The Supreme Court rendered the 108-Tai-Shang-640 Decision of June 12, 2019 (hereinafter, the “Decision”), holding that the exercise of the conversion right by corporate bond holders is still subject to the restrictions on the conversion right under the conversion rules, and that only when the conversion right is exercised lawfully is the issuing company obligated to issue shares pursuant to its corporate bond conversion rules.
According to the facts underlying this Decision, the Appellee issued on June 22, 2010 a domestic unsecured convertible bond, which would mature on June 22, 2015 with a conversion period from July 23, 2010 through June 12, 2015, and formulated the rules for converting the corporate bond at issue (hereinafter, the “Conversion Rules at Issue”). The Appellant was a holder of the corporate bond at issue. When applying to the Appellee to convert the corporate bond at issue into common shares on June 10, 2015, the Appellee rejected the application on the ground that the period of April 17 through June 15 of 2015 was the period when any transfer of shares was suspended before the company’s regular shareholders’ meeting (hereinafter, the “Lock-in Period at Issue”). When the Appellant applied for conversion again on the 15th and 18th of the same month, the application was still rejected by the Appellee. Therefore, the Appellant sought a decision to compel the Appellee to convert the corporate bond at issue in the possession of the Appellant into common shares for transfer to his account in accordance with Article 9 of the Conversion Rules at Issue and Article 235 of the Company Act and to pay the dividend that should have been distributed for the period between June 16, 2015 and the delivery date of the shares and the statutory interest for the cash dividend.

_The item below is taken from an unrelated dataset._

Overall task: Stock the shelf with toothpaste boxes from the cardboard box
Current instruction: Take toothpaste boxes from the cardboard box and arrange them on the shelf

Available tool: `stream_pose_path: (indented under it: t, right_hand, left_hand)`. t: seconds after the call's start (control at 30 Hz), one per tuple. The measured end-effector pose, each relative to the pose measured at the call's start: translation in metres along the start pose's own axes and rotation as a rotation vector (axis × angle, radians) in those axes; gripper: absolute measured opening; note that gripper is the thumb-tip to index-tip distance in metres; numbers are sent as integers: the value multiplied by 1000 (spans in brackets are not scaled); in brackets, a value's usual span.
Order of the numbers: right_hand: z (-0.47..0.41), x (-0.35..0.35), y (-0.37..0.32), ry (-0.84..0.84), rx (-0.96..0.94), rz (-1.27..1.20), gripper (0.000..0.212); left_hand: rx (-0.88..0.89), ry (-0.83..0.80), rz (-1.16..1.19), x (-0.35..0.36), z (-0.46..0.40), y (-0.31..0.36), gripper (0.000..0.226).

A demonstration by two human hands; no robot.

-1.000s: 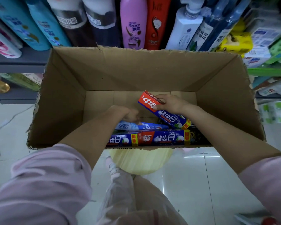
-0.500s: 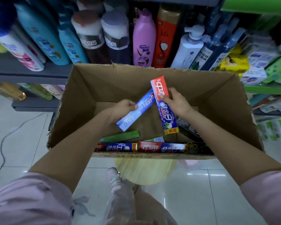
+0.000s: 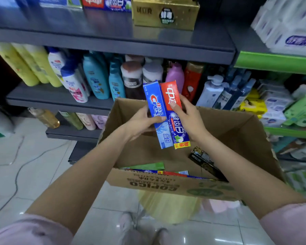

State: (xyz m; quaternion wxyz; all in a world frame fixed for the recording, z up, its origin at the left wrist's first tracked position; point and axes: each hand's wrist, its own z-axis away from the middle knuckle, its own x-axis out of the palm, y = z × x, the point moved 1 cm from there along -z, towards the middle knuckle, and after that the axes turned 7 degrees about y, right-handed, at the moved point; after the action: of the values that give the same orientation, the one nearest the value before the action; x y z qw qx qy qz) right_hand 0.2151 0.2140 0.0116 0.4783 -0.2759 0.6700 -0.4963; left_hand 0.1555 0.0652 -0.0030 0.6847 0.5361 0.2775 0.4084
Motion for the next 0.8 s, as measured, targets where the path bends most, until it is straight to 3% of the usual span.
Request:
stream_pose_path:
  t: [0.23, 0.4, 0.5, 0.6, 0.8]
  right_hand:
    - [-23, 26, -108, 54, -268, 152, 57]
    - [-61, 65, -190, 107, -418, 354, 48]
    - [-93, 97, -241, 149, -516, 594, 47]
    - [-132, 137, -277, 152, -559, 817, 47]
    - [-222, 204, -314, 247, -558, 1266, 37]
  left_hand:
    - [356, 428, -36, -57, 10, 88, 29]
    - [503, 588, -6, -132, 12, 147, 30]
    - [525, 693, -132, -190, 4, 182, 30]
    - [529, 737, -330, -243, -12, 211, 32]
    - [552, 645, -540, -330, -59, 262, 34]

According to this Decision, Paragraph 1 of Article 252 and Paragraph 1 of Article 253 of the Company Act provide that a corporate bond contract is established when the corporate bond investor specifies the investment amount in the subscription form prepared by the issuing company and affixes his/her signature or seal. A corporate bond investor can only enter into a corporate bond contract based on the conversion terms set by the issuing company and has no right to individually negotiate the provisions of the contract. Under Article 248, Paragraph 1, Subparagraph 18 of the Company Act and Article 29, Paragraph 1, Subparagraph 10 of the Guidelines for Handling the Offering and Issuance of Securities by Securities Issuers, if a corporate bond contract stipulates that the bond may be converted into shares, the manners of deciding the conversion terms (including the conversion price, conversion period and the type of shares into which conversion will be made) should be stipulated in the conversion rules. In addition, although corporate bond holders have the right to convert their corporate bonds into the shares of the issuing company under the proviso of Article 262, Paragraph 1 of the Company Act, nevertheless the exercise of the conversion is still restricted under the conversion terms stipulated under the conversion rules. Only when it is legally appropriate to exercise the conversion right is the issuing company obligated to issue shares pursuant to its conversion rules.
It was further pointed out in this Decision that since the Appellant failed to exercise the conversion right during the conversion period stipulated under Article 9, Paragraph 1 of the Conversion Rules at Issue, the conversion terms under the corporate bond contract were not met. Therefore, the original trial court was not legally inappropriate in its determination that the conversion was not valid, that the Appellee could not issue common shares, and that the Appellant could not seek a court decision to compel the payment of the dividend at issue and the interest on the cash dividend in accordance with Article 235 of the Company Act. In addition, the redemption right under Article 18 of the Conversion Rules at Issue is a right whose exercise is up to the Appellee’s decision. The failure to issue a redemption notice upon maturity can hardly be regarded as a violation of the principle of good faith. Moreover, when the Appellee’s corporate bond at issue matured, the Appellee remitted the investment back to the Appellant based on the face value of the bond in accordance with Article 6 of the Conversion Rules at Issue. Since the Appellant could not substantiate the Appellee had engaged in any falsehood, fraud or any other act sufficient to lead to the Appellant’s misbelief in the issuance of the corporate bond at issue, the Appellee certainly did not violate Article 20, Paragraph 1 of the Securities and Exchange Act.
Based on the foregoing reasons, investors seeking to purchase convertible bonds are advised to heed the restrictions under the conversion terms formulated under the conversion rules to prevent impediment to the exercise of rights.